Categories: Technology

SETI @ home, the distributed computing project to find intelligent aliens is at the end of the game

SETI @ home, the voluntary distributed computing project that uses the resources of your PC (if you allow it through the BOINC platform) to analyze radio signals looking for signs of extraterrestrial intelligence, goes into what appears to be in effect one pension.

"From March 31 the SETI @ home voluntary calculation part will stop the distribution of the work and enter into hibernation. We do this for two reasons: from the scientific point of view, we record a decreasing performance. Basically for now we have analyzed all the data we need; for us it is a lot of work to manage the distributed calculation of data. We have to focus on complete the analysis of the results we already have and on writing entirely in a scientific journal".

Then turn off the computers or target them with other BOINC-based projects, at least after March 31st. SETI @ home is not completely disappearing, but there does not seem to be much certainty or hope about the future. "The site and message boards will continue to function. Hopefully other UC Berkeley astronomers will find uses for SETI @ home's enormous computing capabilities for SETI (Search for Extra-Terrestrial Intelligence) or related areas such as cosmology and the research of pulsars. In this case, SETI @ home will start distributing work again. We will keep you informed".

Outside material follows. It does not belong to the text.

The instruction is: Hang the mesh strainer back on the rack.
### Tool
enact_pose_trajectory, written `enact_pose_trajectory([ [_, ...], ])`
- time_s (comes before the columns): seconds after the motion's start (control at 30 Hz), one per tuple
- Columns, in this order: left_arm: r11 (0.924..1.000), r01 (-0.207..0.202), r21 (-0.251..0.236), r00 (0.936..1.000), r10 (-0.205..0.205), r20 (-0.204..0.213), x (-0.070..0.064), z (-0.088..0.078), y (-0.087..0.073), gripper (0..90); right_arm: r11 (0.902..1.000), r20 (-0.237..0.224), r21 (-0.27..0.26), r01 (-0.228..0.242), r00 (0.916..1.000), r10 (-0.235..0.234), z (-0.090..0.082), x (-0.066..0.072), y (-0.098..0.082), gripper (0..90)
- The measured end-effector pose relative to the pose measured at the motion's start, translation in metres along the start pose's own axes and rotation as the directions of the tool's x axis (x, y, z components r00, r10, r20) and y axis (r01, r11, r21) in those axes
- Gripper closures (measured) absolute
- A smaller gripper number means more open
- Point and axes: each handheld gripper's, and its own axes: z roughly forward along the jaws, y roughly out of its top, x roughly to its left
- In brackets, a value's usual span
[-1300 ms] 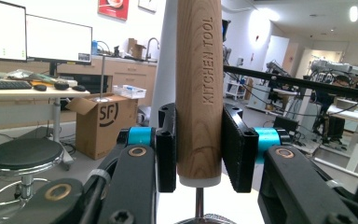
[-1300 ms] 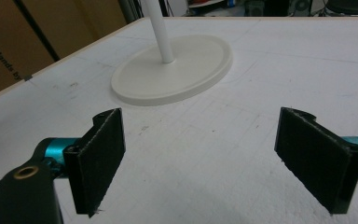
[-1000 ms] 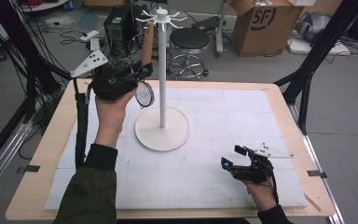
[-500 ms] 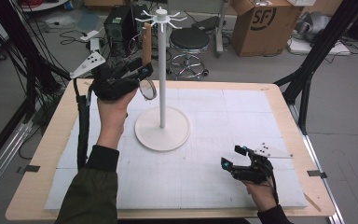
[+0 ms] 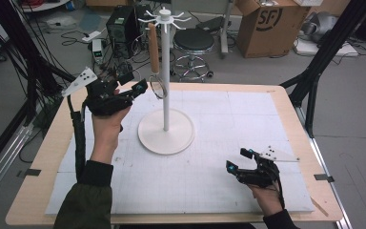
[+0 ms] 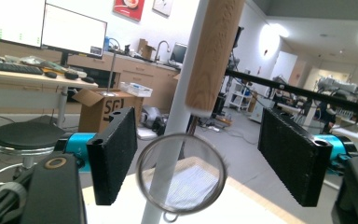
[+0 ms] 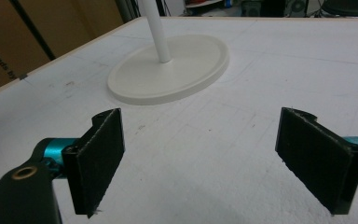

"We are extremely grateful to all our volunteers for supporting us in many ways over the past 20 years. Without you there would have been NO SETI @ home. We are excited to complete our original scientific project and look forward to knowing what will come. after".

SETI @ home allowed to analyze the radio signals recorded by the Arecibo radio telescope in Puerto Rico and the Green Bank Telescope in West Virginia. Managed by the Berkeley SETI Research Center since 1999, SETI @ home appealed to the computing resources of those who made them available: CPUs and GPUs were used to process small pieces of data in search of interesting and anomalous radio signals. The data, once processed, were then sent to the researchers for due analysis. In these days SETI @ Home has 1.8 million users and an average of 148 thousand connected systems.